DATA IN THIS EXERCISE ▸

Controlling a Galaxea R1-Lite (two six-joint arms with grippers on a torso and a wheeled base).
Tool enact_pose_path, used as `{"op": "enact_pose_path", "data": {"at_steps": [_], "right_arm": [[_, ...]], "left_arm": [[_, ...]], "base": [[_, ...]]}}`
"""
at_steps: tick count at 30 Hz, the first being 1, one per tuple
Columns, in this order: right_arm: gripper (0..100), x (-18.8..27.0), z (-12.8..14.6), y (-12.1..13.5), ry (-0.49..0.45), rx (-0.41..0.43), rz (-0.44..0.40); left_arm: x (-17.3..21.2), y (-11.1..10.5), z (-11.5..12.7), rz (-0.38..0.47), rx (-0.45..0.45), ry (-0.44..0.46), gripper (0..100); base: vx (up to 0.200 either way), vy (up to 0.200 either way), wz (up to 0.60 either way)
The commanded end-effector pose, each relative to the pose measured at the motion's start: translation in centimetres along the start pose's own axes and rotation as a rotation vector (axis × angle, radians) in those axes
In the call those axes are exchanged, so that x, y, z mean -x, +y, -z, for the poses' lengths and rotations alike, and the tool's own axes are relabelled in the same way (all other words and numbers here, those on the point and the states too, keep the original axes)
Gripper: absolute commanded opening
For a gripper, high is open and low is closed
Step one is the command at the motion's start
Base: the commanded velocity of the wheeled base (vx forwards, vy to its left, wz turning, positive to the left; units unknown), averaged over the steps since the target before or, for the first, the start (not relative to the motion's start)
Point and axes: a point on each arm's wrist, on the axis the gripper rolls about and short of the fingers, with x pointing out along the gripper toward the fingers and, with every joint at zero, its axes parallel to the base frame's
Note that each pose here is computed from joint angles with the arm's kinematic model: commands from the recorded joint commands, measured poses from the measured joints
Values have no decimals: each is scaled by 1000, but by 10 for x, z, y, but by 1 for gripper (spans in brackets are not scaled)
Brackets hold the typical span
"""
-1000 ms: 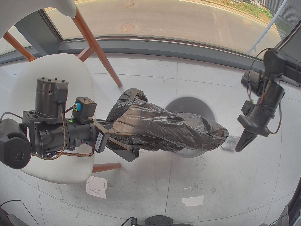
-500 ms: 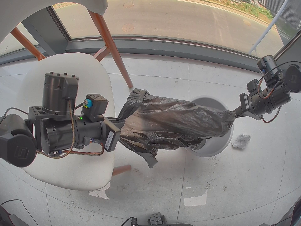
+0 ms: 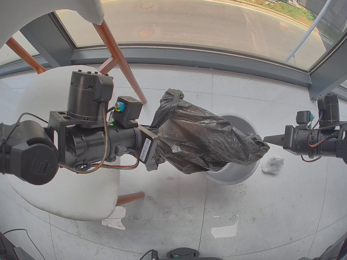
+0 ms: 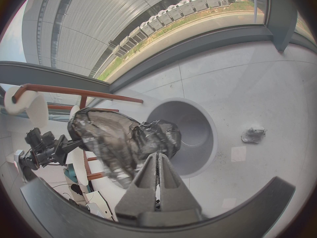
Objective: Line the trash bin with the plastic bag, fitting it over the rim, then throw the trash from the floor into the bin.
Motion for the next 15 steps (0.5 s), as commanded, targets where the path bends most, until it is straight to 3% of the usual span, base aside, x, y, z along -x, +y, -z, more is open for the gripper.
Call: {"op": "enact_pose_path", "data": {"at_steps": [1, 5, 8, 10, 15], "right_arm": [[0, 16, 9, 8, -24, 10, -16], [0, 21, -6, -15, -80, 31, 90], [0, 22, 0, -18, -59, 35, 100], [0, 18, 14, -16, -8, 40, 94], [0, 11, 22, -13, 19, 52, 109]], "left_arm": [[-7, -17, 5, 27, -16, 29, 0], [-8, -21, 5, -14, -25, 34, 0], [-8, -22, 7, -84, -28, 47, 0], [-7, -25, 6, -93, -26, 47, 0], [-6, -25, 6, -93, -30, 46, 0]], "base": [[0, 0, 0], [0, 0, 0], [0, 0, 0], [0, 0, 0], [0, 0, 0]]}}
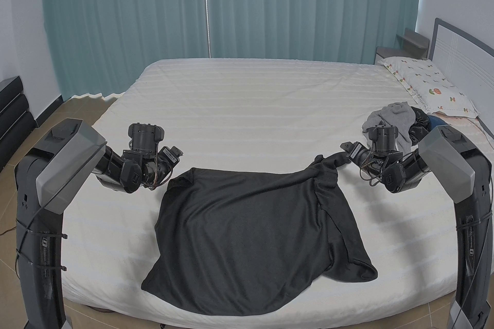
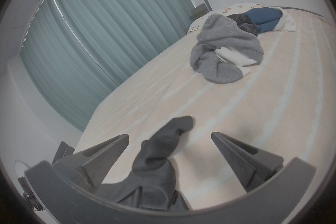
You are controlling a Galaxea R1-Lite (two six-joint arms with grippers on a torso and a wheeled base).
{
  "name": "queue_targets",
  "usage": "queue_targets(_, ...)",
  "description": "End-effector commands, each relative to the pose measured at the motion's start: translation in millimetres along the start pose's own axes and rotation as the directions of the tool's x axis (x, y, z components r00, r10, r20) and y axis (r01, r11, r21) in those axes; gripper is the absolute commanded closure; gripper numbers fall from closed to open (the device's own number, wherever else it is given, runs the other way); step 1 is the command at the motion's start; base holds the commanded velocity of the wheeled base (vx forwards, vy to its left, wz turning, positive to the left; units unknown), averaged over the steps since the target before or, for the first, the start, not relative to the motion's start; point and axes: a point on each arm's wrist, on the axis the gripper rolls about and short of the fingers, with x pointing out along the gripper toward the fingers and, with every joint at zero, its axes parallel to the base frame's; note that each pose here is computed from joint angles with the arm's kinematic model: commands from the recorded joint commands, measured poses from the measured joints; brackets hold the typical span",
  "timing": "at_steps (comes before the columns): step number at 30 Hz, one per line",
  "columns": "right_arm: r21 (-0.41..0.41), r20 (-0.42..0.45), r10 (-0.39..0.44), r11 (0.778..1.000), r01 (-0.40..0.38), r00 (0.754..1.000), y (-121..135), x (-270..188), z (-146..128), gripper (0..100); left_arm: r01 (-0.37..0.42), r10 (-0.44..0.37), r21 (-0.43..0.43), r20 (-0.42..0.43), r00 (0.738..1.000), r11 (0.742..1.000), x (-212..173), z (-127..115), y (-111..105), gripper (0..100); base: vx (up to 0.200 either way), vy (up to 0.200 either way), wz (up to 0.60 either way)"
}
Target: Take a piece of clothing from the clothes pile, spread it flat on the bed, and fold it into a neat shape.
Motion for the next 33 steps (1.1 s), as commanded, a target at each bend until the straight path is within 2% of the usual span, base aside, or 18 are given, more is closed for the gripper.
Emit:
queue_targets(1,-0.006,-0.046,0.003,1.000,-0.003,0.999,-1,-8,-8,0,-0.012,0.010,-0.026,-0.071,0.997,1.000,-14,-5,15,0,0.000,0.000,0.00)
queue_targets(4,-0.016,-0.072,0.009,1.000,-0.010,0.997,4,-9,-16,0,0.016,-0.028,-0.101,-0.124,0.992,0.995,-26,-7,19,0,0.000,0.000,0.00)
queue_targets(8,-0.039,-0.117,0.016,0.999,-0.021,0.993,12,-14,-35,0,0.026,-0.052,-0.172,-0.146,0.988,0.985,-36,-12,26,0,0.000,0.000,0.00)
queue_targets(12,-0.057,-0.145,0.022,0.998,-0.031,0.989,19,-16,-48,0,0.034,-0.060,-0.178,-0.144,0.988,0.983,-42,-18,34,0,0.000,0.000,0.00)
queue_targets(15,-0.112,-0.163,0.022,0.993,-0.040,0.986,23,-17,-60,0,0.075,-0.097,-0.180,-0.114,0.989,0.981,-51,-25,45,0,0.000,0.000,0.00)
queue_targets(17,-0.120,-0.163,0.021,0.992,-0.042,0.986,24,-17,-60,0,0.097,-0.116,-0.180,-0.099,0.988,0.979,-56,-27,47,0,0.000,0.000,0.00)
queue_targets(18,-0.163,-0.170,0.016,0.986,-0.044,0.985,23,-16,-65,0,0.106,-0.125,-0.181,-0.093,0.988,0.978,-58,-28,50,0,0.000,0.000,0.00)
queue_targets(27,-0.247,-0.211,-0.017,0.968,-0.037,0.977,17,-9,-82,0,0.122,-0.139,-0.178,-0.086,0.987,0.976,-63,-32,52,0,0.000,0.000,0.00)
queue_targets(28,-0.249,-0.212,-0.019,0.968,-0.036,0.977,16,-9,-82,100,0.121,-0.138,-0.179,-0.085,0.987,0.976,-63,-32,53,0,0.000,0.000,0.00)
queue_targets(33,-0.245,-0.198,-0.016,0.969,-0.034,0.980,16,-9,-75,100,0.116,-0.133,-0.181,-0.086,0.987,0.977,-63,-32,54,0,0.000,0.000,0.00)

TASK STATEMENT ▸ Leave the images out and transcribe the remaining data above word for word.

RESPONSE TO THIS EXERCISE ▸
Controlling a Galaxea R1-Lite (two six-joint arms with grippers on a torso and a wheeled base).
Tool enact_pose_path, used as `{"op": "enact_pose_path", "data": {"at_steps": [_], "right_arm": [[_, ...]], "left_arm": [[_, ...]], "base": [[_, ...]]}}`
"""
at_steps: tick count at 30 Hz, the first being 1, one per tuple
Columns, in this order: right_arm: gripper (0..100), x (-18.8..27.0), z (-12.8..14.6), y (-12.1..13.5), ry (-0.49..0.45), rx (-0.41..0.43), rz (-0.44..0.40); left_arm: x (-17.3..21.2), y (-11.1..10.5), z (-11.5..12.7), rz (-0.38..0.47), rx (-0.45..0.45), ry (-0.44..0.46), gripper (0..100); base: vx (up to 0.200 either way), vy (up to 0.200 either way), wz (up to 0.60 either way)
The commanded end-effector pose, each relative to the pose measured at the motion's start: translation in centimetres along the start pose's own axes and rotation as a rotation vector (axis × angle, radians) in those axes
In the call those axes are exchanged, so that x, y, z mean -x, +y, -z, for the poses' lengths and rotations alike, and the tool's own axes are relabelled in the same way (all other words and numbers here, those on the point and the states too, keep the original axes)
Gripper: absolute commanded opening
For a gripper, high is open and low is closed
Step one is the command at the motion's start
Base: the commanded velocity of the wheeled base (vx forwards, vy to its left, wz turning, positive to the left; units unknown), averaged over the steps since the target before or, for the first, the start (not relative to the motion's start)
Point and axes: a point on each arm's wrist, on the axis the gripper rolls about and short of the fingers, with x pointing out along the gripper toward the fingers and, with every joint at zero, its axes parallel to the base frame's
Note that each pose here is computed from joint angles with the arm's kinematic model: commands from the recorded joint commands, measured poses from the measured joints
Values have no decimals: each is scaled by 1000, but by 10 for x, z, y, but by 1 for gripper (spans in brackets are not scaled)
Brackets hold the typical span
"""
-1000 ms: 
-500 ms: 
+0 ms: 
+0 ms: 
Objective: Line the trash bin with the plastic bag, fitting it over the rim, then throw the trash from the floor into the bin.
Motion for the next 15 steps (0.5 s), as commanded, targets where the path bends most, until it is straight to 3% of the usual span, base aside, x, y, z along -x, +y, -z, more is open for the gripper.
Call: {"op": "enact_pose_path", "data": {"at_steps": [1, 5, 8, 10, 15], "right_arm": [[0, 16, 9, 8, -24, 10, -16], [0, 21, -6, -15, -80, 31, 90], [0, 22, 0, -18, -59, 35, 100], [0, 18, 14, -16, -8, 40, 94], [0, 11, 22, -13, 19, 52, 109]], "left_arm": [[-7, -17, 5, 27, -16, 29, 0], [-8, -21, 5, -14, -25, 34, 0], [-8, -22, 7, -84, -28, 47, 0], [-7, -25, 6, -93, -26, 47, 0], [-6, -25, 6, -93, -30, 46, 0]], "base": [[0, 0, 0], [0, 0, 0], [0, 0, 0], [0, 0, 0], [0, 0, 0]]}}
You are controlling a Galaxea R1-Lite (two six-joint arms with grippers on a torso and a wheeled base).
{
  "name": "queue_targets",
  "usage": "queue_targets(_, ...)",
  "description": "End-effector commands, each relative to the pose measured at the motion's start: translation in millimetres along the start pose's own axes and rotation as the directions of the tool's x axis (x, y, z components r00, r10, r20) and y axis (r01, r11, r21) in those axes; gripper is the absolute commanded closure; gripper numbers fall from closed to open (the device's own number, wherever else it is given, runs the other way); step 1 is the command at the motion's start; base holds the commanded velocity of the wheeled base (vx forwards, vy to its left, wz turning, positive to the left; units unknown), averaged over the steps since the target before or, for the first, the start, not relative to the motion's start; point and axes: a point on each arm's wrist, on the axis the gripper rolls about and short of the fingers, with x pointing out along the gripper toward the fingers and, with every joint at zero, its axes parallel to the base frame's; note that each pose here is computed from joint angles with the arm's kinematic model: commands from the recorded joint commands, measured poses from the measured joints; brackets hold the typical span",
  "timing": "at_steps (comes before the columns): step number at 30 Hz, one per line",
  "columns": "right_arm: r21 (-0.41..0.41), r20 (-0.42..0.45), r10 (-0.39..0.44), r11 (0.778..1.000), r01 (-0.40..0.38), r00 (0.754..1.000), y (-121..135), x (-270..188), z (-146..128), gripper (0..100); left_arm: r01 (-0.37..0.42), r10 (-0.44..0.37), r21 (-0.43..0.43), r20 (-0.42..0.43), r00 (0.738..1.000), r11 (0.742..1.000), x (-212..173), z (-127..115), y (-111..105), gripper (0..100); base: vx (up to 0.200 either way), vy (up to 0.200 either way), wz (up to 0.60 either way)"
}
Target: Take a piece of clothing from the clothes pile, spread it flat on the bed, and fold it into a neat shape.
Motion for the next 33 steps (1.1 s), as commanded, a target at each bend until the straight path is within 2% of the usual span, base aside, or 18 are given, more is closed for the gripper.
Emit:
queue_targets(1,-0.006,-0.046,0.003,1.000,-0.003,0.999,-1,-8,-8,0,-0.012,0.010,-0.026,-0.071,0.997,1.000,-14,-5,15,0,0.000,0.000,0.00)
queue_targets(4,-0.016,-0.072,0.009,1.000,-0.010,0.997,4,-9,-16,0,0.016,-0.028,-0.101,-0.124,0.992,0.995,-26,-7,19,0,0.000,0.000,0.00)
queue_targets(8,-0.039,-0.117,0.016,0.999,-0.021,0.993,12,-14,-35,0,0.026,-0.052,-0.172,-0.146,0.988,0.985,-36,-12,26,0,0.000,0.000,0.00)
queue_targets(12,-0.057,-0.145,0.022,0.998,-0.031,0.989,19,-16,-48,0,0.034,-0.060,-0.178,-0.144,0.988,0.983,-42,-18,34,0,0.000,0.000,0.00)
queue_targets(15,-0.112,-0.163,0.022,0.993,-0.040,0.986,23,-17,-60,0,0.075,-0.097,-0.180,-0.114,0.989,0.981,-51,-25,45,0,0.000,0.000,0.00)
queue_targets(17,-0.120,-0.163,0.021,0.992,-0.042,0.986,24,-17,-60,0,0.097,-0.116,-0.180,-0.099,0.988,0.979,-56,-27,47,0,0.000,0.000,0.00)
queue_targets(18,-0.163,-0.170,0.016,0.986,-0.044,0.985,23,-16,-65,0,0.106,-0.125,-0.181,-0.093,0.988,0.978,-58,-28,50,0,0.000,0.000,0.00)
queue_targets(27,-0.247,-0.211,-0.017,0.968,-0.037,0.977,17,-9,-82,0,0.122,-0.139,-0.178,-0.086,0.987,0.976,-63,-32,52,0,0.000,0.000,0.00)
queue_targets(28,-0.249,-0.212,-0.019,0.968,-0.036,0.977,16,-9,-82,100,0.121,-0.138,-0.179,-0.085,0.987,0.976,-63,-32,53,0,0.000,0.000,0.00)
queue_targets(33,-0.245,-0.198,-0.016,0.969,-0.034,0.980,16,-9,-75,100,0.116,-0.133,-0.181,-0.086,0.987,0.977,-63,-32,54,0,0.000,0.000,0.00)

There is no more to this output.